The task: Beginning at the line with "This document puts" in the records below, return each line up to and including the last, exactly as it stands, but not the pictures.

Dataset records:
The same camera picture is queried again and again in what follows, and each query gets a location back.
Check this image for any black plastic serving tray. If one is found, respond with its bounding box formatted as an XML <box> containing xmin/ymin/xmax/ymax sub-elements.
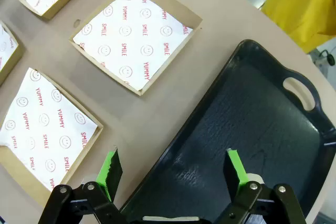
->
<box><xmin>119</xmin><ymin>39</ymin><xmax>336</xmax><ymax>224</ymax></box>

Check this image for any person in yellow jacket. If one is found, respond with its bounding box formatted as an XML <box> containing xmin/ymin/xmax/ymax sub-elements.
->
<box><xmin>261</xmin><ymin>0</ymin><xmax>336</xmax><ymax>54</ymax></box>

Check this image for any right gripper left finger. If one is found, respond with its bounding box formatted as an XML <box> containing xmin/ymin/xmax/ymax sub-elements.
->
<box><xmin>38</xmin><ymin>148</ymin><xmax>129</xmax><ymax>224</ymax></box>

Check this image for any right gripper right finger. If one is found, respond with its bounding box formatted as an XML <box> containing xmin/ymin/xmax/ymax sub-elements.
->
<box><xmin>215</xmin><ymin>148</ymin><xmax>308</xmax><ymax>224</ymax></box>

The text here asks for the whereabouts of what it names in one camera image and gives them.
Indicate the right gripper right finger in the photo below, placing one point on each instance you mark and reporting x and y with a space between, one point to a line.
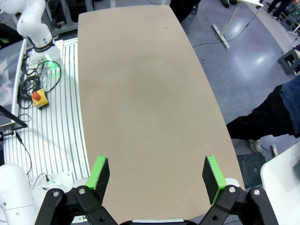
214 180

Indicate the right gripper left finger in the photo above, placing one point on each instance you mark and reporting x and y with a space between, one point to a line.
97 175

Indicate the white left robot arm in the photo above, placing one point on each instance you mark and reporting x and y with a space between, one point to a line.
35 30

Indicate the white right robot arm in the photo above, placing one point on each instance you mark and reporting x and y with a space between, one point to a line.
14 194

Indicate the white shoe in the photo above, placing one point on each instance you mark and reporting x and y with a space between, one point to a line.
255 145

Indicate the white rounded side table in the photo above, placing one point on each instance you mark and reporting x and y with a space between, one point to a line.
281 187

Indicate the person in denim jacket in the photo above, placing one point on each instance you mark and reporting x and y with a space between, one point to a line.
264 117

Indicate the yellow emergency stop button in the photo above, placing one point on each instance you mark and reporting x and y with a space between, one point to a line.
39 98

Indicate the black stand bar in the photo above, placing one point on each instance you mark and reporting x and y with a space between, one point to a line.
14 118

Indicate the grey board white edge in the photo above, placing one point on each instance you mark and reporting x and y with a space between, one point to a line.
9 70

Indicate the grey step stool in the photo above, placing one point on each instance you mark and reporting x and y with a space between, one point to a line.
289 62

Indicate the grey metal cart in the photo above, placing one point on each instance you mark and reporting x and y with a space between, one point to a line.
290 20

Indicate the distant person dark trousers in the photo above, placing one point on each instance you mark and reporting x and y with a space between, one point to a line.
279 9

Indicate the grey metal frame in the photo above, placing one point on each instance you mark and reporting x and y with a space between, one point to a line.
68 16

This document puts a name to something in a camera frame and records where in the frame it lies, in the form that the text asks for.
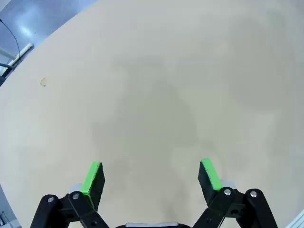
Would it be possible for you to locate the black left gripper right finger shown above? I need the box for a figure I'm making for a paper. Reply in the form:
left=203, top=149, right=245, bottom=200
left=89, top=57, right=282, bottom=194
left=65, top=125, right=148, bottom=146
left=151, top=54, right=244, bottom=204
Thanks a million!
left=191, top=158, right=278, bottom=228

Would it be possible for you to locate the white aluminium rail frame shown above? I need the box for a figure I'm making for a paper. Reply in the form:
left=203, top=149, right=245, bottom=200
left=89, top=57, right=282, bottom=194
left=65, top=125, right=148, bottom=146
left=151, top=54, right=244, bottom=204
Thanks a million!
left=285, top=209, right=304, bottom=228

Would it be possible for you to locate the black floor cable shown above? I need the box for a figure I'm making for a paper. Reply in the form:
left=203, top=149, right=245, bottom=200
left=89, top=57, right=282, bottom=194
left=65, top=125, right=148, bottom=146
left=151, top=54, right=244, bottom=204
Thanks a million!
left=0, top=18, right=20, bottom=57

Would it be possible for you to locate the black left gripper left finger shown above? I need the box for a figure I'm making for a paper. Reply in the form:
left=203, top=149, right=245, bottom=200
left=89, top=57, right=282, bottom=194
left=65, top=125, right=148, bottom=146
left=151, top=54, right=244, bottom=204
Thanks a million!
left=29, top=161, right=110, bottom=228

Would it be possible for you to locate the white power strip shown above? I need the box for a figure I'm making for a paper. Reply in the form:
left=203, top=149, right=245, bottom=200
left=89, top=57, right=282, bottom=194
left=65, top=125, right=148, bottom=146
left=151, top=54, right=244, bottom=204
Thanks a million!
left=13, top=42, right=34, bottom=66

Task solution:
This document puts a name to something in a camera frame and records where in the frame it lies, in the form that the text asks for.
Would it be possible for you to locate the black left gripper right finger shown above? I need the box for a figure I'm making for a paper. Reply in the form:
left=203, top=149, right=245, bottom=200
left=89, top=57, right=282, bottom=194
left=65, top=125, right=148, bottom=146
left=151, top=54, right=244, bottom=204
Thanks a million!
left=191, top=158, right=278, bottom=228

Would it be possible for you to locate the white aluminium rail frame shown above? I need the box for a figure I'm making for a paper. Reply in the form:
left=203, top=149, right=245, bottom=200
left=89, top=57, right=282, bottom=194
left=65, top=125, right=148, bottom=146
left=151, top=54, right=244, bottom=204
Thanks a million!
left=285, top=209, right=304, bottom=228

Would it be possible for you to locate the black floor cable shown above? I need the box for a figure I'm making for a paper. Reply in the form:
left=203, top=149, right=245, bottom=200
left=89, top=57, right=282, bottom=194
left=65, top=125, right=148, bottom=146
left=151, top=54, right=244, bottom=204
Thanks a million!
left=0, top=18, right=20, bottom=57

Would it be possible for you to locate the black left gripper left finger shown above? I need the box for a figure I'm making for a paper. Reply in the form:
left=203, top=149, right=245, bottom=200
left=89, top=57, right=282, bottom=194
left=65, top=125, right=148, bottom=146
left=151, top=54, right=244, bottom=204
Thanks a million!
left=29, top=161, right=110, bottom=228

Would it be possible for you to locate the white power strip shown above? I need the box for a figure I'm making for a paper. Reply in the form:
left=203, top=149, right=245, bottom=200
left=89, top=57, right=282, bottom=194
left=65, top=125, right=148, bottom=146
left=151, top=54, right=244, bottom=204
Thanks a million!
left=13, top=42, right=34, bottom=66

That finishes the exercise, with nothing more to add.